We will discuss moving compost from a nearby residence, and arranging for wood chips from Spirit Pruners. We will also talk about the logistics of establishing food forest supportive plants around the perimeter of the garden, and looking for a volunteer to tend to their care and watering.

Sunday at 1:00 PM we will meet at the Spokane Woman's Club at 9th and Walnut, enter from the Green Door on Walnut, go down into the Clubroom. In addition to the above, we will talk about the Susie Food Forest concept, which Susie Forest originator Nancy MacKerrow and our Cliff Cannon neighborhood council supports.

One aspect I would like to explore is the timeline involved in planning and establishing the Beacon Food Forest, and the 6th Ward Garden Park, the two projects most similar to ours. These two projects are also on public city property. They similarly have park rules, unrestricted public access, and multiple use stakeholders to consider.

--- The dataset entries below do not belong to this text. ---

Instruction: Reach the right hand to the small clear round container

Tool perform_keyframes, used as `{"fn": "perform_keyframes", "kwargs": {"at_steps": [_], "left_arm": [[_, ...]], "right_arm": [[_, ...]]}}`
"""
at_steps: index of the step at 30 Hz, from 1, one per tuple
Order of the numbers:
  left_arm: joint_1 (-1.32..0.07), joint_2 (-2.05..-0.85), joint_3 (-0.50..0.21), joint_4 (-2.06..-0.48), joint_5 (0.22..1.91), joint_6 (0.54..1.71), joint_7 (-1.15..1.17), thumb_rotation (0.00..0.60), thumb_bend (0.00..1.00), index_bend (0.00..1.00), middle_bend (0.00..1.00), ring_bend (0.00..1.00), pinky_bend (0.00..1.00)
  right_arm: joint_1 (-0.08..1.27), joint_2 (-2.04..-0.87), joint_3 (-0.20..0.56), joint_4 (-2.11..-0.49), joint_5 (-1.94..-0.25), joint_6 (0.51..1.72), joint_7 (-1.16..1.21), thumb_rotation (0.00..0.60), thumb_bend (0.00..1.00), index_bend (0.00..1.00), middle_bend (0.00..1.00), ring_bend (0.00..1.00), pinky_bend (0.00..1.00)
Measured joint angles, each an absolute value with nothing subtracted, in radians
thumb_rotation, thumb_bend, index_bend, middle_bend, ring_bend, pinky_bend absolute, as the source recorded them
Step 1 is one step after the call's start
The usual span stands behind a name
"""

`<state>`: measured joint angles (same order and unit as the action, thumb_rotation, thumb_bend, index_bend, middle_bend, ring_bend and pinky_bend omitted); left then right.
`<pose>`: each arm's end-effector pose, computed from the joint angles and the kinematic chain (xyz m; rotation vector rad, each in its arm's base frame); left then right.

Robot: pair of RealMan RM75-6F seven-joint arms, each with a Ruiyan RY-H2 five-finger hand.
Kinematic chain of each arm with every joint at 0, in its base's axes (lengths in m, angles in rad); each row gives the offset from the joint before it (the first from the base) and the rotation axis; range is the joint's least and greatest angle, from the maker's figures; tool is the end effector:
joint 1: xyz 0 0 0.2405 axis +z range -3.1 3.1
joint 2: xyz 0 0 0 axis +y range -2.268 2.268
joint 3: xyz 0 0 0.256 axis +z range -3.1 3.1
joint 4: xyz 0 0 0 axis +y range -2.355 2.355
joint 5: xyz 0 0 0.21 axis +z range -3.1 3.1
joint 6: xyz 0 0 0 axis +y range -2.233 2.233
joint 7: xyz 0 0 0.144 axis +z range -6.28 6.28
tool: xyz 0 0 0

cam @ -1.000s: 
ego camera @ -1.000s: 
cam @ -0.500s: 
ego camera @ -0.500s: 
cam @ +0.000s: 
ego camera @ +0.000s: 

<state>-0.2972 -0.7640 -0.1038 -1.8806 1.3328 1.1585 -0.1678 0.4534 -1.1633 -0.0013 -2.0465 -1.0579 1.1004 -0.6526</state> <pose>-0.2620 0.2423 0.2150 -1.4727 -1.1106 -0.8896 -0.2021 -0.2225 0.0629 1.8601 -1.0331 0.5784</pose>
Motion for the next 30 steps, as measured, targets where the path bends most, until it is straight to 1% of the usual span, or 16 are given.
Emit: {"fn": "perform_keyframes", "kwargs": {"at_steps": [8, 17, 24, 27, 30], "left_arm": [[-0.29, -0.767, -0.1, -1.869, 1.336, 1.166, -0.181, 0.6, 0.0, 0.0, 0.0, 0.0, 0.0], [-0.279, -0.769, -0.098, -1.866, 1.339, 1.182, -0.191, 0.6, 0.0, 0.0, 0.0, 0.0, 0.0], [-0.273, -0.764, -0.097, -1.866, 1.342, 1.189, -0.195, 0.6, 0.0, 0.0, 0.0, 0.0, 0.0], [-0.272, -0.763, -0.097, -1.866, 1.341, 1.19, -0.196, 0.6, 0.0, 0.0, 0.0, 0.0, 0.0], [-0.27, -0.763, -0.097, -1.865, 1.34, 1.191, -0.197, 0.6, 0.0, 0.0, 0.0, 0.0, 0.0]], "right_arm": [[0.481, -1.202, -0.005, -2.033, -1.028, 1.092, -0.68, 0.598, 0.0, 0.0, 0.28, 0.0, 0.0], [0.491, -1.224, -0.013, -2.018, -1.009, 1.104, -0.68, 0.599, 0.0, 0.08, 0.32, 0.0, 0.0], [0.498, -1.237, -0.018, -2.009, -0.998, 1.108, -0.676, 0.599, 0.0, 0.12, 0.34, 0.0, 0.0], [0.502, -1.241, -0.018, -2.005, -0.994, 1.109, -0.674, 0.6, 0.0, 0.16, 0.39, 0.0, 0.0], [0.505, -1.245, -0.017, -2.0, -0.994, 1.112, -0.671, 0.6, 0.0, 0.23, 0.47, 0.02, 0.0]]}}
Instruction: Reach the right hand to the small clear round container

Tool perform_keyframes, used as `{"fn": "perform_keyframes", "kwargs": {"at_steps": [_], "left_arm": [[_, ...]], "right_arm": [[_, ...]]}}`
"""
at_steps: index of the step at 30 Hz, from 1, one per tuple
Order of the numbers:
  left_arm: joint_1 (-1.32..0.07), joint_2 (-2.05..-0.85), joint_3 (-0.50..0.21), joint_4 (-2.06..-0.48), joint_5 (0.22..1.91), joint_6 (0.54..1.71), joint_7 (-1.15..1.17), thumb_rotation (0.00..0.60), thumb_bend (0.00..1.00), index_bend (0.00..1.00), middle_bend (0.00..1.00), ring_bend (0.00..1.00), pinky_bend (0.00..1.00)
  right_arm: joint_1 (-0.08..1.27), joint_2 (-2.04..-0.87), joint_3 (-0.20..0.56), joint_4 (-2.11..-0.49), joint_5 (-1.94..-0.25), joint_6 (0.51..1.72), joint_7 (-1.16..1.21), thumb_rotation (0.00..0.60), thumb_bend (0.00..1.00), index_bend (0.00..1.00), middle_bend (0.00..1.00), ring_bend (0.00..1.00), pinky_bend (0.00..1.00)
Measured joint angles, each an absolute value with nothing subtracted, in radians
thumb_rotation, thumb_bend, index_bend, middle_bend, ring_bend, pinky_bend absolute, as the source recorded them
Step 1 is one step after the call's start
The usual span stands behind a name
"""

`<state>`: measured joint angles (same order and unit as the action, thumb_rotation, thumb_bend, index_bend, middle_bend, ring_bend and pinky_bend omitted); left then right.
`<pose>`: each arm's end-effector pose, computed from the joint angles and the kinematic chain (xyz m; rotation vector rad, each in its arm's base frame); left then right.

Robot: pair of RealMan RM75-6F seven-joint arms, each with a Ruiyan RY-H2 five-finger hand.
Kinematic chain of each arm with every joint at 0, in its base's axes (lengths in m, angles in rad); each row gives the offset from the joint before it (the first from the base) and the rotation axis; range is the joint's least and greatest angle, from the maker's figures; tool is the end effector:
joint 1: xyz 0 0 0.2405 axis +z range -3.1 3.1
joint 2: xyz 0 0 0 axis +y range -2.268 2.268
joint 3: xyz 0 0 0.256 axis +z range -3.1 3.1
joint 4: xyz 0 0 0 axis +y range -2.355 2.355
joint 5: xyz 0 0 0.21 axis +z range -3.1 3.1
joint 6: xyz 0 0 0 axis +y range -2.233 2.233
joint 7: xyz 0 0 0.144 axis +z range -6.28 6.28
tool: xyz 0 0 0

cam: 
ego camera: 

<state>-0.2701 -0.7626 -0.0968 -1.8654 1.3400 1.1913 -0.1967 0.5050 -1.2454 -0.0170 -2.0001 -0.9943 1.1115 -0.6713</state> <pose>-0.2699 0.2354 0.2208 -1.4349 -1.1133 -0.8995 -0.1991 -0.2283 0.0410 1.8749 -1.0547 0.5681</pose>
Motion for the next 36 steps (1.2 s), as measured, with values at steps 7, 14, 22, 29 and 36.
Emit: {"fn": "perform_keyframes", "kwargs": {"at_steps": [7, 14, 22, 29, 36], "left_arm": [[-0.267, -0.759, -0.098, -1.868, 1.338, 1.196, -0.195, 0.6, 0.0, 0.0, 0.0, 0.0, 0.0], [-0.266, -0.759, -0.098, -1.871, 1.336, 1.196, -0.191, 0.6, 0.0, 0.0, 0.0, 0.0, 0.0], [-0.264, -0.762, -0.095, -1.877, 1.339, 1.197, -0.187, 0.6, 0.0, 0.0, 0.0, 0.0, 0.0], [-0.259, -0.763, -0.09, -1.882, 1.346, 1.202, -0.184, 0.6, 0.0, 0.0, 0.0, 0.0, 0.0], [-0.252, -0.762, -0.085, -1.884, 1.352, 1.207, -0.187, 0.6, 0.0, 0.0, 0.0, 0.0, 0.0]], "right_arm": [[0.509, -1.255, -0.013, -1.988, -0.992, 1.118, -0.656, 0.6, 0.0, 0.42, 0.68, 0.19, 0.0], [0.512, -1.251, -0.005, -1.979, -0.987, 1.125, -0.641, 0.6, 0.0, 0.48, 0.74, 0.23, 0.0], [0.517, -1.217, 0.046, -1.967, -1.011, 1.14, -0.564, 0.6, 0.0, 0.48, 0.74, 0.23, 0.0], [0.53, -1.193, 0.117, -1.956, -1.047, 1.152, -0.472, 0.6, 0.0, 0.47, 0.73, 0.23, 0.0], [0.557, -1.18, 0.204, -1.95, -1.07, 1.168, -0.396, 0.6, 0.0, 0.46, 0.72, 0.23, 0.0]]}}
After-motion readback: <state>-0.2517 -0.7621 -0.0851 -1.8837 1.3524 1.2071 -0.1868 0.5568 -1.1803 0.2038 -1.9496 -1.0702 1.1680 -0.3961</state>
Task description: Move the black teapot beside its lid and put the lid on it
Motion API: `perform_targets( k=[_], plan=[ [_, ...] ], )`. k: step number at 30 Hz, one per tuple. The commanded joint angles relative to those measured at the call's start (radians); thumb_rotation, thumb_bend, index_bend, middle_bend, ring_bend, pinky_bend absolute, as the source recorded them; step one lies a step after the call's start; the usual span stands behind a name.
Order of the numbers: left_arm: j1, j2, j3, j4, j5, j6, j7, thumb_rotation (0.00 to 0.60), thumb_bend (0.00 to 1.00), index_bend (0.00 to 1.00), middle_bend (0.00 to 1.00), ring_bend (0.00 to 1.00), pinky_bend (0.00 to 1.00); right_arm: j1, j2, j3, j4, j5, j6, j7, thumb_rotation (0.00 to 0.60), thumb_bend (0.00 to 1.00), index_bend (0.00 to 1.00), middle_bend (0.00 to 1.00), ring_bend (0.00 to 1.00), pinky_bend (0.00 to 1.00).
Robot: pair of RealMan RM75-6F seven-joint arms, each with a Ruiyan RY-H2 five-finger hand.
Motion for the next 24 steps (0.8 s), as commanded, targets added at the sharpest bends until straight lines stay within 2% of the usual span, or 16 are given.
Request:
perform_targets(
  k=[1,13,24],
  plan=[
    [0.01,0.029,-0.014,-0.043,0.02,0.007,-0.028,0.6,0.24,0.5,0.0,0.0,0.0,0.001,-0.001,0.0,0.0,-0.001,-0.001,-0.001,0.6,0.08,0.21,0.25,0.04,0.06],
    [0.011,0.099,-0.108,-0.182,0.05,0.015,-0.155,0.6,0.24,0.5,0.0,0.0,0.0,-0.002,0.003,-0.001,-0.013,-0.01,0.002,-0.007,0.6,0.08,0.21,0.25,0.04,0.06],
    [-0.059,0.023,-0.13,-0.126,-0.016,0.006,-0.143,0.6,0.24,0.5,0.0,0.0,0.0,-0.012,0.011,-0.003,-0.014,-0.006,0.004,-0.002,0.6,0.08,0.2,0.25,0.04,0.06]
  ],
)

For Polly Judd Park's Food Forest to proceed along similar lines we would have a stakeholder process to develop how best to fit this into the community, and we would engage in a permaculturally-informed design process. Beacon's was initially a Permaculture Design Certificate class project, which was further developed by the students. 6th Ward's process centered on a 1 week design charrette led by David Jacke, following a stakeholder process led by Inside Edge Design, a permaculture sdesign group.

My default track, as project igniter, is to lay the groundwork needed to proceed with stakeholder engagement and the design process. Accordingly, I am going to establish Friends of Polly Judd Park as a 501(c)3, and I am doing what I can to get the word out, and coalesce an active core group around the community garden, our resource to draw upon for establishing and caring for the food forest portion.

Not comparable to Polly Judd Park Food Forest is the City of Vancouver, WA's public orchards, because Polly Judd Park's orchard needs to be planted. 

Folks point to Spokane's Whitworth Food Forest as comparable, but I was not involved with them in the ways I have been with Beacon and 6th Ward. 

I don't know if Whitworth bypassed the community engagement and planning processes, and whether it allows for unrestricted public access (affects the design). If someone here could make contact with Whitworth and find out and also draw them into the food forest conversation here, I would be most grateful.

That's what I want to talk about on Sunday, but I am sure there is more!